L’octroi de management packages comprenant la souscription de parts ou d’actions nécessite en pratique de valoriser lesdites parts ou actions afin de s’assurer que l’entrée au capital des managers est bien réalisée dans des conditions de marché. En effet, à défaut, l’administration fiscale pourrait requalifier le gain réalisé par le manager à l’issue de l’opération en complément de salaire.
Par Xavier Daluzeau, avocat associé en droit fiscal, spécialisé en fiscalité Internationale, il intervient plus particulièrement dans le domaine des prix de transfert.
Et Eléonore Christiaens, avocat en droit fiscal, spécialisée en fiscalité internationale, elle intervient notamment sur les problématiques de prix de transfert.

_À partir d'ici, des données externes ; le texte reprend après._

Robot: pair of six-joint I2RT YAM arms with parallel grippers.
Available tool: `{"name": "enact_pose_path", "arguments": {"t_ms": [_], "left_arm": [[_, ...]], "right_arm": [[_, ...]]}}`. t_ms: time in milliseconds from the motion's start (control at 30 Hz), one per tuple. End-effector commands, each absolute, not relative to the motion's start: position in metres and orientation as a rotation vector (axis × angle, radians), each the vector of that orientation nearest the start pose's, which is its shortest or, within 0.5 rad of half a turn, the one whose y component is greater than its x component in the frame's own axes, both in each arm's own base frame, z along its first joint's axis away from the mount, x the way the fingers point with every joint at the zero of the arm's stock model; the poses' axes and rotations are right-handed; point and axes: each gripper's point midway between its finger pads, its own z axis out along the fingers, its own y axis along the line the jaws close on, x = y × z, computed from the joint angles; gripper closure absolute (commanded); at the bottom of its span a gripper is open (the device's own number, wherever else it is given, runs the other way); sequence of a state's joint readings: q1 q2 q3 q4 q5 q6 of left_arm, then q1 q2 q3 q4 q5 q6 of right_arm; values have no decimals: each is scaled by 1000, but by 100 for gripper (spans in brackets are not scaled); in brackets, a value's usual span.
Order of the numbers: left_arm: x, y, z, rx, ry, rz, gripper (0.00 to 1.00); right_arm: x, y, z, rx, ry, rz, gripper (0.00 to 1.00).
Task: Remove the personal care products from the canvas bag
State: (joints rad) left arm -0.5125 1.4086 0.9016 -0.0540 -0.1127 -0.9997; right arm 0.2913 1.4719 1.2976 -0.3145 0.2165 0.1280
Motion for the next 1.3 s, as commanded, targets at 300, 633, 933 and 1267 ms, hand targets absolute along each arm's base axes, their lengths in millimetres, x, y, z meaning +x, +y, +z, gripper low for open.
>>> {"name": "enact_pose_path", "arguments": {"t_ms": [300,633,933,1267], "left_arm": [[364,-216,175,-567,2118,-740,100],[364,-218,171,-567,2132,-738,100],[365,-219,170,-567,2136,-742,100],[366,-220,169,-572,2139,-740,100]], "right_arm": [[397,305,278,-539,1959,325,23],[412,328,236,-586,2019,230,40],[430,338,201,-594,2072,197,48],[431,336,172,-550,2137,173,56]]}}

eleonore.christiaens@cms-fl.com
Cette question de la valorisation des parts est d’autant plus délicate lorsqu’elle se pose dans le cadre de fonds d’investissement créés en vue de la réalisation d’opérations immobilières. En effet, dans cette hypothèse, la réalisation de gains par le porteur de parts dépendra directement du succès des projets immobiliers financés, succès mesuré à partir de la réalisation d’un objectif de taux de rendement déterminé en amont. Ainsi, si les titres souscrits sont susceptibles de lui rapporter des gains substantiels en cas de réussite des projets, ils présentent un risque élevé d’avoir une valeur nulle, faisant ainsi perdre au manager son investissement initial.
En pratique, les méthodes Black-Scholes-Merton ou Monte Carlo sont généralement retenues
L’incertitude pesant sur la réalisation d’un gain pour le manager, intrinsèque à un projet d’investissement, conduit à écarter les méthodes classiques de valorisation, en particulier la méthode des discounted cash flows (« DCF ») fondée sur l’actualisation des flux futurs de trésorerie prévisionnels et à préférer les méthodes habituellement utilisées pour valoriser les produits dérivés rencontrés sur le marché financier.
En effet, les mécanismes prévus pour les parts faisant l’objet de la valorisation peuvent être rapprochés des mécanismes des options d’achat d’actions. Ainsi, il est possible de se référer à des modèles estimant l’évolution du cours de l’action pendant la période de vie de l’option, comme les simulations de Monte Carlo, fondées sur des modèles probabilistes, ou le modèle de Black-Scholes-Merton.
En pratique, et quel que soit le modèle retenu, l’évaluateur doit déterminer les paramètres à mettre en œuvre, au vu des spécificités des conditions de souscription des parts qu’il cherche à évaluer et du projet sous-jacent. Lors d’un éventuel contrôle fiscal, l’administration pourra questionner et remettre en cause les paramètres retenus. Même si la jurisprudence a pu valider, dans certaines circonstances, des modèles comme celui de Black-Scholes-Merton, leur mise en œuvre est relativement complexe dans la mesure où ces modèles sont généralement adaptés à la valorisation d’options d’achat d’actions cotées, alors que la valeur de l’actif à évaluer repose sur la réussite des projets immobiliers du fonds d’investissement concerné.
Des décotes spécifiques peuvent aussi être envisagées
Afin de prendre en compte les caractéristiques de l’actif valorisé qui ne seraient pas appréhendées par le modèle mis en œuvre, des décotes spécifiques peuvent être appliquées à la valeur obtenue via ce modèle. Ainsi, il est a priori possible de retenir une décote d’illiquidité au motif que les parts de fonds d’investissement acquises ne sont pas des titres négociables sur le marché. Toutefois, l’application de cette décote devrait être discutée au cas par cas, compte tenu de l’existence de clauses organisant le rachat par le fonds des participations des managers lors du départ anticipé de ces derniers. Enfin, une décote pour absence de contrôle, peut également être envisagée.
Compte tenu de la complexité du sujet et des enjeux fiscaux potentiellement importants pour les managers, il est fortement recommandé de disposer d’un rapport d’évaluation permettant de justifier le prix retenu pour des parts accordées dans le cadre de management packages.